Perpassamos novamente a cerca de arame e precipitamo-nos até a árvore, dessa vez mais rápidos e prepotentes. Estávamos resolutos em obter sucesso. Ao que parecia, já não éramos tidos como os intrusos de minutos atrás, uma vez que os cachorros, para nossa maior motivação, limitaram-se a eriçar as orelhas e grasnar sem emoção dos cantos às paredes onde se aninhavam.
Parados junto a árvore, ficamos a escutar por um tempo, concentrados. As vozes dentro da casa nos chegavam agora mais altas e dispostas, era certo que o dia já começava para aquela gente, por isso tínhamos que nos apressar.

A gaiola estava presa à parede lateral à nossa frente, há poucos passos da árvore. Lancei uma olhadela significativa para Frango e Decia e deslizei ao seu encontro. Os cachorros apenas entreolharam carrancudos por debaixo das pálpebras pesadas. Parei rente à parede, com a respiração entrecortada, receando que alguém apareceria e me surpreenderia. Mas a sorte estava do nosso lado, por isso a missão fora completada com êxito: levantei-me na ponta dos pés e ergui as mãos até a gaiola, onde um pássaro miúdo se debateu alarmado assim que tateei sua portinhola e a escancarei, sentindo o coração na boca. "Está livre, amiguinho!"

Voltei à árvore e saímos os três rumo à estrada, agora realmente rápidos, e alarmados, credos de que a qualquer hora fossemos ser descobertos. Mas, acima do receio e da apreensão ou de qualquer outro sentimento, predominava-nos a felicidade. Sentíamo-nos inundados de satisfação, de realização, do mais completo alívio de dever cumprido.

Chegamos finalmente em casa, e ainda sem nos despir – à exceção das máscaras -, infiltramo-nos no quarto turvo e voltamos para o esconderijo debaixo dos lençóis, onde permanecemos silenciosamente ansiosos, palpitando de emoção, à espera do que sabíamos iminentemente estar por acontecer.

De fato, aconteceu mais cedo do que presumíamos. Ouvimos passos no terreiro e espreitamos, os três, as cabeças grudadas umas às outras, pela fresta da janela.
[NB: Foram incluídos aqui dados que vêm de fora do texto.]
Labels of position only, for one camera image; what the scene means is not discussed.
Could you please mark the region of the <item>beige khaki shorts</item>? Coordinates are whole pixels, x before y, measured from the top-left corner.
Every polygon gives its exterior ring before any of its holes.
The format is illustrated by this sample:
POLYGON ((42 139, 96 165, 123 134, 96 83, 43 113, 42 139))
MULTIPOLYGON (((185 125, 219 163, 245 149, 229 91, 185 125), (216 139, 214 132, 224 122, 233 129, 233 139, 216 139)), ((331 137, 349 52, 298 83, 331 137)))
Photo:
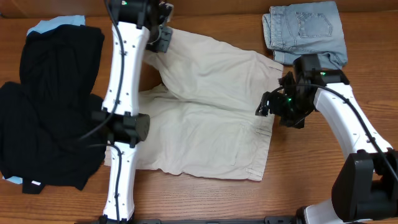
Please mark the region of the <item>beige khaki shorts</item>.
POLYGON ((261 181, 273 116, 256 116, 283 66, 251 50, 174 30, 166 53, 148 52, 162 83, 139 94, 150 116, 137 168, 213 179, 261 181))

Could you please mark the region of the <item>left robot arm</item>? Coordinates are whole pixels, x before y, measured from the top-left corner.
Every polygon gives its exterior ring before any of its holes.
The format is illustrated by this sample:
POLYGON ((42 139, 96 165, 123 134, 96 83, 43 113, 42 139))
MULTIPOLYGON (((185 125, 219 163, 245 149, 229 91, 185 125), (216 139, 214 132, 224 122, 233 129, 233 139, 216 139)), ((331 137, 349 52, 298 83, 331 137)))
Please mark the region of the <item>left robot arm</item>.
POLYGON ((108 129, 111 152, 106 205, 98 223, 133 223, 137 153, 149 133, 150 117, 139 111, 139 82, 144 52, 166 52, 167 26, 174 6, 164 1, 106 1, 112 22, 113 57, 107 94, 93 119, 108 129))

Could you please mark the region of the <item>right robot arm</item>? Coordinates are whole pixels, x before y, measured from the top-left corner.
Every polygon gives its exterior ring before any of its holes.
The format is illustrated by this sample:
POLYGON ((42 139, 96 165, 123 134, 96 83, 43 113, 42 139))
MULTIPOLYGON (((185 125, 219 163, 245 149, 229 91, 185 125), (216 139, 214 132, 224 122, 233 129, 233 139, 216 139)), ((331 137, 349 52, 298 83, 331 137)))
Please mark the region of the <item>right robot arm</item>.
POLYGON ((320 112, 337 138, 345 163, 330 199, 297 210, 294 216, 267 217, 265 223, 365 223, 397 217, 397 151, 374 129, 341 70, 324 70, 318 55, 303 55, 279 87, 265 92, 256 115, 280 116, 280 124, 303 128, 320 112))

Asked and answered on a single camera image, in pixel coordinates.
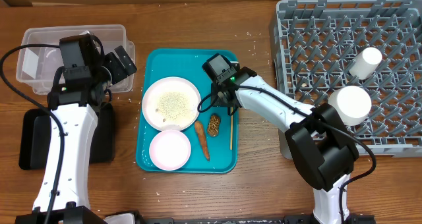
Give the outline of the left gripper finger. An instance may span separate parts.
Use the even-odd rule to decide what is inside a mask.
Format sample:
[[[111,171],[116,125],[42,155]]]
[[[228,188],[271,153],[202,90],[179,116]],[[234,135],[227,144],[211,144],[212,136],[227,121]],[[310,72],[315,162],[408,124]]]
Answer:
[[[125,66],[112,52],[105,55],[104,67],[111,73],[112,84],[117,84],[128,77]]]
[[[137,67],[133,60],[129,57],[128,53],[125,51],[123,46],[118,46],[115,48],[115,52],[119,57],[121,64],[128,76],[134,74],[137,71]]]

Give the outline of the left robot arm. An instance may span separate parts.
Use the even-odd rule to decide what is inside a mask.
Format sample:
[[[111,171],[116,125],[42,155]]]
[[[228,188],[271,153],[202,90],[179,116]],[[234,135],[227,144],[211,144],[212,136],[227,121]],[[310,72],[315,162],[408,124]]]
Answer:
[[[87,43],[60,43],[63,58],[53,78],[47,107],[50,142],[44,179],[30,214],[16,223],[103,223],[88,199],[90,149],[98,113],[111,84],[136,72],[121,46],[105,54]]]

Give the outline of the large white dinner plate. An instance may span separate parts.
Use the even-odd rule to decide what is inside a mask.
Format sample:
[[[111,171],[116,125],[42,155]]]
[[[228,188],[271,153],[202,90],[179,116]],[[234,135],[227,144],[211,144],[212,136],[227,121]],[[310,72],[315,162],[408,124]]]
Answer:
[[[193,83],[170,76],[149,86],[143,95],[141,109],[152,128],[182,131],[196,121],[200,100],[200,93]]]

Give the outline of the brown patterned food piece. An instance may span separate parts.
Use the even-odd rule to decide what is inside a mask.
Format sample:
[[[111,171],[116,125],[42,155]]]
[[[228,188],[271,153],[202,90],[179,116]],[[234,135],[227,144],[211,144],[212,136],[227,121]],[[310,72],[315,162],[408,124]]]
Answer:
[[[217,116],[217,114],[213,114],[210,116],[210,120],[208,123],[207,133],[211,137],[216,137],[219,133],[219,127],[221,123],[221,118]]]

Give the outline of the white cup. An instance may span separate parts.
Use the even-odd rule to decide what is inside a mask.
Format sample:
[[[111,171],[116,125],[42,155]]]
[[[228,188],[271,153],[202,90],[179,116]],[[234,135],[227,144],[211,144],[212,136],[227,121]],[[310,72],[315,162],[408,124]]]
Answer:
[[[355,63],[349,73],[360,80],[367,79],[374,73],[382,61],[382,53],[375,47],[367,47],[355,57]]]

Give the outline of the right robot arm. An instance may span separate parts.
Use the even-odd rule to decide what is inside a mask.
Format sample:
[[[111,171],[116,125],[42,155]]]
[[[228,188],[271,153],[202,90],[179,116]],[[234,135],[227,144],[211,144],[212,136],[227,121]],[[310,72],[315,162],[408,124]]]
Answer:
[[[254,111],[284,134],[295,168],[313,188],[317,223],[343,223],[349,216],[344,190],[359,152],[337,111],[296,101],[244,67],[208,69],[211,98],[229,109]]]

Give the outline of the pale green bowl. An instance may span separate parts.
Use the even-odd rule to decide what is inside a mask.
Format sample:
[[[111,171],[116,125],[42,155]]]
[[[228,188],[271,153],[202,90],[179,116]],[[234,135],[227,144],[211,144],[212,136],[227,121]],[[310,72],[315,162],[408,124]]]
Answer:
[[[372,101],[369,94],[357,86],[346,86],[331,93],[328,103],[336,109],[347,126],[361,124],[369,114]]]

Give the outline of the wooden chopstick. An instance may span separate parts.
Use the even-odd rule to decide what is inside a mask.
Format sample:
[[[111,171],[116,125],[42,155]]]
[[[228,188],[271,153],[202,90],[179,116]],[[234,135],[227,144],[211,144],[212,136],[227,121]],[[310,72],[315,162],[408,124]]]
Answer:
[[[233,108],[230,107],[230,139],[229,139],[229,149],[233,150]]]

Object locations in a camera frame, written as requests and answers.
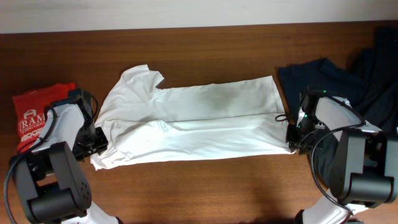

Ali, parado contemplando com um olhar perscrutador a casa, estava o não-mais-dono do pássaro que acabávamos de libertar, nosso maior – e único, a bem da verdade – inimigo, Pepeu.

O vimos, com uma última olhada investigativa para a casa, quando, por um relance de segundos, tivemos certeza de que parou sobre a fresta pela qual olhávamos, dar meia-volta e ir embora.
Deslizamos novamente para sob os lençóis e compartilhamos risinhos deleitosos, enquanto o dia clareava quente e a quietude matinal era quebrada por um coro de galos roucos.